**BRIEF:** In the data below, which lines contain "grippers"? List them by copying each one.

###

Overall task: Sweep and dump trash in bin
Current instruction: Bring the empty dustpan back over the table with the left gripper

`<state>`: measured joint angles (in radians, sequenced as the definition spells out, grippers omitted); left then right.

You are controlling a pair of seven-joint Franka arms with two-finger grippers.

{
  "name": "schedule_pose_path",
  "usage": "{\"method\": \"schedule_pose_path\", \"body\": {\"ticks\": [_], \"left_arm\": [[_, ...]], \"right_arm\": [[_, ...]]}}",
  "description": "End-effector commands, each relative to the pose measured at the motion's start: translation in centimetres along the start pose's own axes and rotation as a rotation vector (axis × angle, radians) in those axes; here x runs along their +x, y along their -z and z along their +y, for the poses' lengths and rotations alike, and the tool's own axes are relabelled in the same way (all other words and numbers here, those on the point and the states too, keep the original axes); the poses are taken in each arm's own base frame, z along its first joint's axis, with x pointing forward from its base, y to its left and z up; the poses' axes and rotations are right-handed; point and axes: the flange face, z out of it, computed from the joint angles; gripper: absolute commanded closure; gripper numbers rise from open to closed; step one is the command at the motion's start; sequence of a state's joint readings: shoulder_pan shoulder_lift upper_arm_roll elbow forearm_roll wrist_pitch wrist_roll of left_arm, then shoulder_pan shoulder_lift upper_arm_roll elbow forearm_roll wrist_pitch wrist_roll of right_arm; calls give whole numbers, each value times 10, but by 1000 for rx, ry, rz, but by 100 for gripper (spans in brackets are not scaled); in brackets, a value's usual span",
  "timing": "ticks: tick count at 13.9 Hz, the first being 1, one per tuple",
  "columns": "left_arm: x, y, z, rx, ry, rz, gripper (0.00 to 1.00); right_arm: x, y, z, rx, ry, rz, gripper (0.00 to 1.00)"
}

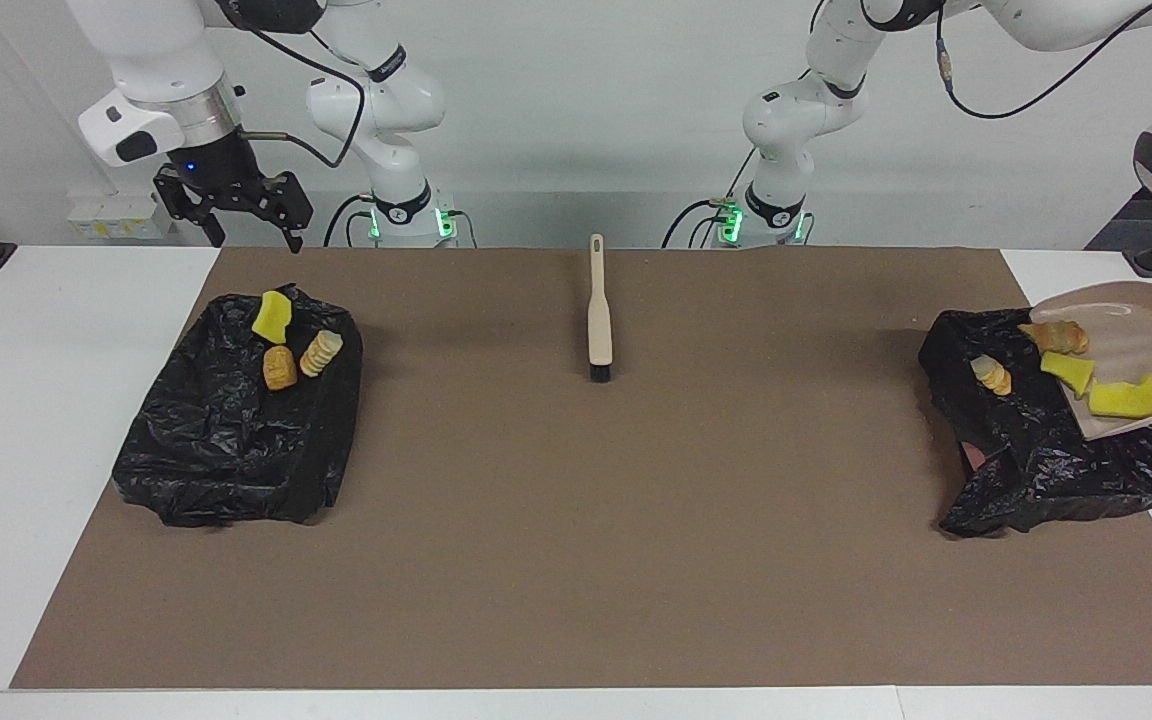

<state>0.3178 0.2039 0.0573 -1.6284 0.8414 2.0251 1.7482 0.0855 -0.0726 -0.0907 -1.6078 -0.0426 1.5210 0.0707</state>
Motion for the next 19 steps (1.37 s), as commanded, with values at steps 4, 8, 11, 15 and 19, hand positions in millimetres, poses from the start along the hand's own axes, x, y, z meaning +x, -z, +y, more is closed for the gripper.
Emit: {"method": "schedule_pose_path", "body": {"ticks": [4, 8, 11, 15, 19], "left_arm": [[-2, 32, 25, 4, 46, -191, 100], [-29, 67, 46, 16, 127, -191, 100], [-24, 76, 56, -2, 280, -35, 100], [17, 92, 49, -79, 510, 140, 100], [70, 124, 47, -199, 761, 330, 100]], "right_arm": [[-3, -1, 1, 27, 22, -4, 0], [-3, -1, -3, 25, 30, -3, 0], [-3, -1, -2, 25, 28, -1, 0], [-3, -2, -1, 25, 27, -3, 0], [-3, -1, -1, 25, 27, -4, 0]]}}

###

**OUTPUT FOR THIS EXERCISE:**
`<state>`: measured joint angles (in radians, sequenced as the definition spells out, grippers omitted); left then right.
You are controlling a pair of seven-joint Franka arms with two-finger grippers.

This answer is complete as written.